» What to work on
From the entries below, return exactly the lines beginning at the one that contains "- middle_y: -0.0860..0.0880" and ending at the one that contains "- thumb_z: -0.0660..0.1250", both of them included, and only those lines.

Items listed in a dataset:

-*-*-

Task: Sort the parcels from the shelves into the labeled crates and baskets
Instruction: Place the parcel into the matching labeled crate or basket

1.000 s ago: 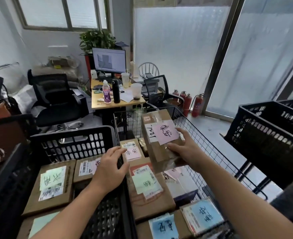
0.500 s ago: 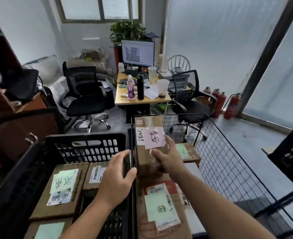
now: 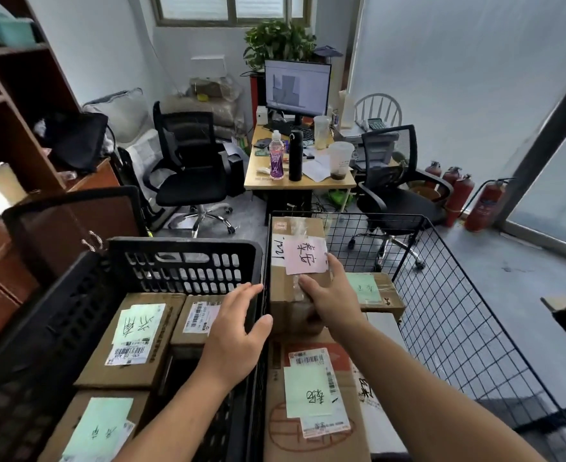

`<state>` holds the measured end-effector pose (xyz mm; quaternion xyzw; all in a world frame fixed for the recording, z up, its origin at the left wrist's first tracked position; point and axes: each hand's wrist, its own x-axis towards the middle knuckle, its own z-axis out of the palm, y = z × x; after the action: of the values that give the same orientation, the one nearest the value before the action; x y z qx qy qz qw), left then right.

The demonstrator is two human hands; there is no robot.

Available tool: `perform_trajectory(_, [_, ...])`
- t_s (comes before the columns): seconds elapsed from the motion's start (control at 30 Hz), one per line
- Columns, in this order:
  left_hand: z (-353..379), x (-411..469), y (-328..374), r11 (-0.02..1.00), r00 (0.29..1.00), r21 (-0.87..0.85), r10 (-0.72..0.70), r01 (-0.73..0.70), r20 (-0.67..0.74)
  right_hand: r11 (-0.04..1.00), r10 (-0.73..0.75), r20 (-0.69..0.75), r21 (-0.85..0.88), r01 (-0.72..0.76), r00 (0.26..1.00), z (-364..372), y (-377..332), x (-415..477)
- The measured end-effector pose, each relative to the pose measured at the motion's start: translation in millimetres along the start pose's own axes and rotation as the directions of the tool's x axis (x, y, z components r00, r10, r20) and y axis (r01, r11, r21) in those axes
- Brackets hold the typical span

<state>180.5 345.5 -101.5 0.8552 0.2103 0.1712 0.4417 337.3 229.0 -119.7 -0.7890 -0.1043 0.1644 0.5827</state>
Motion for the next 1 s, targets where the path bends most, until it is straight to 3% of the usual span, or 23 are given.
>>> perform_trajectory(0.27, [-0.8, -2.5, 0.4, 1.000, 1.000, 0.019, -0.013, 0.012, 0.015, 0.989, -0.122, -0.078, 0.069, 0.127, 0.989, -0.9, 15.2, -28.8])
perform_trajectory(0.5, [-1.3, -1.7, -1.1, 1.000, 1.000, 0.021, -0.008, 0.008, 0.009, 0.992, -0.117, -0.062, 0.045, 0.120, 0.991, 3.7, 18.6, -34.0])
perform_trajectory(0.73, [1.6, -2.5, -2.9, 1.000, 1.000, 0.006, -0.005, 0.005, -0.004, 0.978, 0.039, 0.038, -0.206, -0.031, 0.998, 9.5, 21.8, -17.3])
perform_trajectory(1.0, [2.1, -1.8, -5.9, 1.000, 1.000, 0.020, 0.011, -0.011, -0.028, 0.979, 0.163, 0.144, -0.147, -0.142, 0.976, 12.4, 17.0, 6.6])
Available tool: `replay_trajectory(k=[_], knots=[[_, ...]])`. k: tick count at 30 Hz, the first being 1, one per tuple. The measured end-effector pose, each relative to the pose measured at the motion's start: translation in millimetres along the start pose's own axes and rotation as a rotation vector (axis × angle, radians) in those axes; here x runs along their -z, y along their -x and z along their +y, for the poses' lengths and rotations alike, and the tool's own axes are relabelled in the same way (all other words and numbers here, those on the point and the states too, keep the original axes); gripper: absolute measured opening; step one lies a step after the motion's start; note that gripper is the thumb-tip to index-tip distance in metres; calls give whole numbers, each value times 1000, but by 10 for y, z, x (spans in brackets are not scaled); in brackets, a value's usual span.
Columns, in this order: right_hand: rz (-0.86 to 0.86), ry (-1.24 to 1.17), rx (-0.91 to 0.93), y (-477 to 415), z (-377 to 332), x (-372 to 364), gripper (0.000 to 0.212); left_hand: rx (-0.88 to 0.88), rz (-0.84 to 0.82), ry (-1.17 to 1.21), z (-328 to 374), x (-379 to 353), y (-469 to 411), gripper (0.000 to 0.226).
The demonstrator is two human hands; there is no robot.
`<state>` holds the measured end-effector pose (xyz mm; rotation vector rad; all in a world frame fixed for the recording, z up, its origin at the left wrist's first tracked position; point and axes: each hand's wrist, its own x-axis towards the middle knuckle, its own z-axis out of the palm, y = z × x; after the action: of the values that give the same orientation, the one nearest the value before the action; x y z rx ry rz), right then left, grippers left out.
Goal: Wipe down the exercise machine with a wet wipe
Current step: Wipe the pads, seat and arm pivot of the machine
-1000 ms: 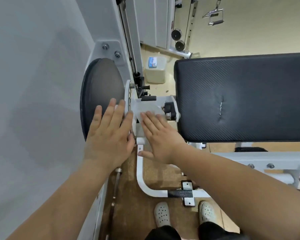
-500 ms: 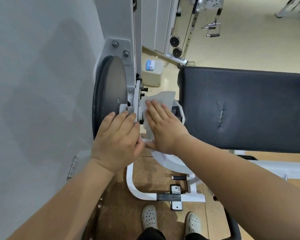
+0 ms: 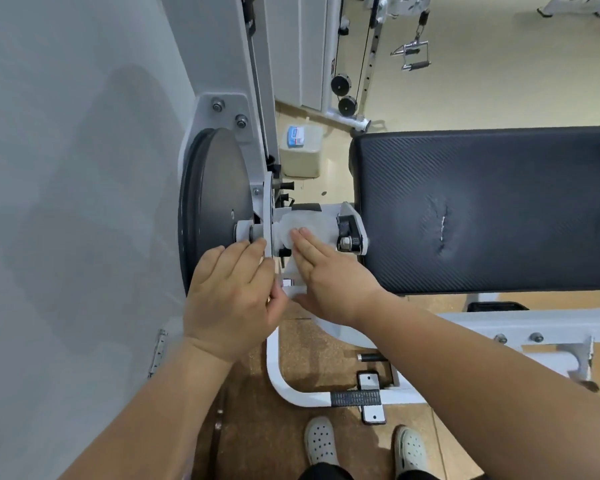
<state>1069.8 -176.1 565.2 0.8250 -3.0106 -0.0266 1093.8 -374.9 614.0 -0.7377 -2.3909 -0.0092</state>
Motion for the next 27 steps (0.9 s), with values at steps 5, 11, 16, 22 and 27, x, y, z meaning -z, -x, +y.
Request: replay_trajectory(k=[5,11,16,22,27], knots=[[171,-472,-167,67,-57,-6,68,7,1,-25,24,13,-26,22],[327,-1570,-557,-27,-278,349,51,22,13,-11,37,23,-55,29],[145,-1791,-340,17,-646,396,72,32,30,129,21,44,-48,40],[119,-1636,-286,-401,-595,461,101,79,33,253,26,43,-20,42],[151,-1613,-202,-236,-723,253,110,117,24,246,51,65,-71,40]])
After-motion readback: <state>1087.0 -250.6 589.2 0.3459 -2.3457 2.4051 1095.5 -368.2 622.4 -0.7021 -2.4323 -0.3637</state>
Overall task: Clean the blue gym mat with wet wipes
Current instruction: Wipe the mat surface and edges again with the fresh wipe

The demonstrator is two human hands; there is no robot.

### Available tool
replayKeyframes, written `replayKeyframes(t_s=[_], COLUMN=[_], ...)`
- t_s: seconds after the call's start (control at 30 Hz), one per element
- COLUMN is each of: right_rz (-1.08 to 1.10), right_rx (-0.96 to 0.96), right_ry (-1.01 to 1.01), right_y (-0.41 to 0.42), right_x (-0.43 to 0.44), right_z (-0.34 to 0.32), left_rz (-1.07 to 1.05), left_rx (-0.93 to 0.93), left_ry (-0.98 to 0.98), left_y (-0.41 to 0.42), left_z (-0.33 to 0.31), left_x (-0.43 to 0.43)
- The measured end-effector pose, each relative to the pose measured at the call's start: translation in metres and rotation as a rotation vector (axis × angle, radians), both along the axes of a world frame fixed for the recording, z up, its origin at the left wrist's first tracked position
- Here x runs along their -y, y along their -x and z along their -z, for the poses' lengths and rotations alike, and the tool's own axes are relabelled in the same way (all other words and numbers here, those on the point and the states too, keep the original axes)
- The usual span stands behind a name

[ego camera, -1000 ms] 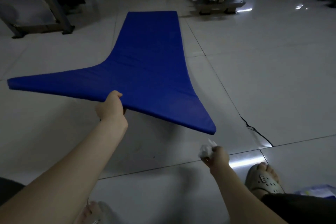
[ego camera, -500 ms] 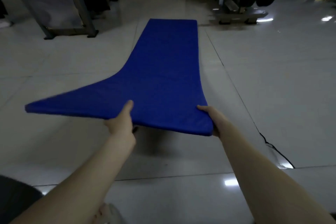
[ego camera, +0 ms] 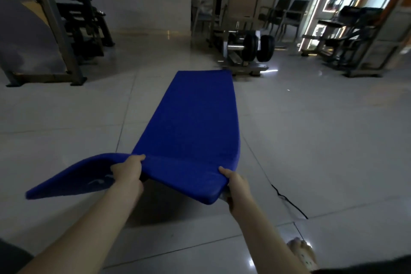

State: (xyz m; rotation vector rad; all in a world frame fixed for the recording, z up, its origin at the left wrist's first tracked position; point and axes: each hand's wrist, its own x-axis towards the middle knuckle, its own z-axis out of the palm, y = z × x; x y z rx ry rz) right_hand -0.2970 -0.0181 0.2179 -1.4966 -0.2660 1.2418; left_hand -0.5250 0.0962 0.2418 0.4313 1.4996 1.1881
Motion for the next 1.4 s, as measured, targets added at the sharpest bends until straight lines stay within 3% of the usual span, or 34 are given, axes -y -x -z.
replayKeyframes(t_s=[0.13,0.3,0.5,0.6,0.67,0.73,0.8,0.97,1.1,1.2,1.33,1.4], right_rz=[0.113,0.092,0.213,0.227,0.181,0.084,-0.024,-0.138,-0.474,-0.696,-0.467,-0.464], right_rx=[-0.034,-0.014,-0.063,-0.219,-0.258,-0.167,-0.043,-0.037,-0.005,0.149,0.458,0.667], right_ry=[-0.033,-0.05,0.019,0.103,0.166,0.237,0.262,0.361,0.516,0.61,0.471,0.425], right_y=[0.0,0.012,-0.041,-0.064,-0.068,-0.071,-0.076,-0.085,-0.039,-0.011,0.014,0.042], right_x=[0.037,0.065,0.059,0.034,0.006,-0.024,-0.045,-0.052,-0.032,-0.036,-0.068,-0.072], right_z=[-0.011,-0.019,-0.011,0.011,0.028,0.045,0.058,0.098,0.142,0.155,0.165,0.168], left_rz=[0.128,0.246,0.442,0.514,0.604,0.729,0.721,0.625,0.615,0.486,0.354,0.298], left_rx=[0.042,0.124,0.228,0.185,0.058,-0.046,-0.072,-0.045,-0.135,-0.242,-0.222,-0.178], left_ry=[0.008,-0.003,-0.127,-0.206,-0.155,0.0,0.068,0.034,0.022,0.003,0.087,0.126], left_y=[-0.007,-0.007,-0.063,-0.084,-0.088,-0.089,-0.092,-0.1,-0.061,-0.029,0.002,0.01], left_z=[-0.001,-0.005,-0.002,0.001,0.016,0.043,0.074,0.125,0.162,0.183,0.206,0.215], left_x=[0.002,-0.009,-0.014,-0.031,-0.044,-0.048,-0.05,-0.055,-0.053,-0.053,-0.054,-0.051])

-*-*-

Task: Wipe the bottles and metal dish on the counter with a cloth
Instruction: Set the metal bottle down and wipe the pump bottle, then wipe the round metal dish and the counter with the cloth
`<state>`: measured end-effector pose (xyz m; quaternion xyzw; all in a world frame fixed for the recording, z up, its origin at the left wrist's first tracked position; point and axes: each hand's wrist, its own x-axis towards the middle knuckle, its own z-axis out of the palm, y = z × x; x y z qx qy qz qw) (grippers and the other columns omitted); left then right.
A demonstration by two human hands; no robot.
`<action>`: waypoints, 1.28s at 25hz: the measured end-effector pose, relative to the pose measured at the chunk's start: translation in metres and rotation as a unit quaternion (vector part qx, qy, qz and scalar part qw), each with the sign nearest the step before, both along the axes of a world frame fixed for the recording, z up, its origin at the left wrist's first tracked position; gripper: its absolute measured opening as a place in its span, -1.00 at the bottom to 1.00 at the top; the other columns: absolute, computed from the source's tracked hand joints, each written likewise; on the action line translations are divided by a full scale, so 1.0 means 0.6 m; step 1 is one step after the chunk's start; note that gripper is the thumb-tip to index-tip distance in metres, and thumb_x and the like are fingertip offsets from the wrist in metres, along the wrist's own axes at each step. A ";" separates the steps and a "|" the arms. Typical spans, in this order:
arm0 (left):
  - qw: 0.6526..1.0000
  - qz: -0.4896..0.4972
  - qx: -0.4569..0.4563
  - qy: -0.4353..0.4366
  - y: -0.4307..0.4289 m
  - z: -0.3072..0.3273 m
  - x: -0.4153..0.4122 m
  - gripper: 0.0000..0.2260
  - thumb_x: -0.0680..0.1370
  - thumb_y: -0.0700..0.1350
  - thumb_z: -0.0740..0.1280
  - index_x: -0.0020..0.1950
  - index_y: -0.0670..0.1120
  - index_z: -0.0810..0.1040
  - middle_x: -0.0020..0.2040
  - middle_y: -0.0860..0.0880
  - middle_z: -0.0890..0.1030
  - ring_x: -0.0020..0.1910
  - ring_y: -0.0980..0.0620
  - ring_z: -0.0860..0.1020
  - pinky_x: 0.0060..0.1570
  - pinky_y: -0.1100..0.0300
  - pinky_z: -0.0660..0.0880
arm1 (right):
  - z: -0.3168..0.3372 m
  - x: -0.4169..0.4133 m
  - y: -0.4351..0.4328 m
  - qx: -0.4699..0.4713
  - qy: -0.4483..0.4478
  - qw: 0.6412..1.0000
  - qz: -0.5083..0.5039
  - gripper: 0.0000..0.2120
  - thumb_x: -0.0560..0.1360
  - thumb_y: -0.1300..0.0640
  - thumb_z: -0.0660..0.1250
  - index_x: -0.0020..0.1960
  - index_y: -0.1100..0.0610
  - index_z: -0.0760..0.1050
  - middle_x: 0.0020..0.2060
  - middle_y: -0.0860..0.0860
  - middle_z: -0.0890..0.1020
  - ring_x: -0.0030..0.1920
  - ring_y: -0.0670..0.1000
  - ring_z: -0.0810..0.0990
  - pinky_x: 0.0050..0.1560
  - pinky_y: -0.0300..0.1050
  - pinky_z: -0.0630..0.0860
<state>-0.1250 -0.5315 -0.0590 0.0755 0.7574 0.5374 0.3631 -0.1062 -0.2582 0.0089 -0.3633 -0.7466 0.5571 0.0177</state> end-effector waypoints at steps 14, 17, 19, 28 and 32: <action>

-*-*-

» Answer space
  - middle_y: -0.0860..0.0880
  - middle_z: -0.0890..0.1030
  - ring_x: -0.0020..0.1910
  - ring_y: -0.0980..0.0620
  - ring_z: -0.0860..0.1020
  - pinky_x: 0.0060..0.1570
  - pinky_y: -0.1100..0.0300
  - pinky_z: -0.0660..0.0880
arm1 (right):
  - z: -0.3168..0.3372 m
  - x: -0.4169..0.4133 m
  - y: -0.4351..0.4328 m
  - qx: -0.4699..0.4713
  - qy: -0.4483..0.4478
  - qw: 0.6412..1.0000
  - qz: -0.5083..0.5039
  - gripper: 0.0000..0.2120
  - thumb_x: -0.0560..0.1360
  - thumb_y: -0.1300..0.0640
  - thumb_z: -0.0660..0.1250

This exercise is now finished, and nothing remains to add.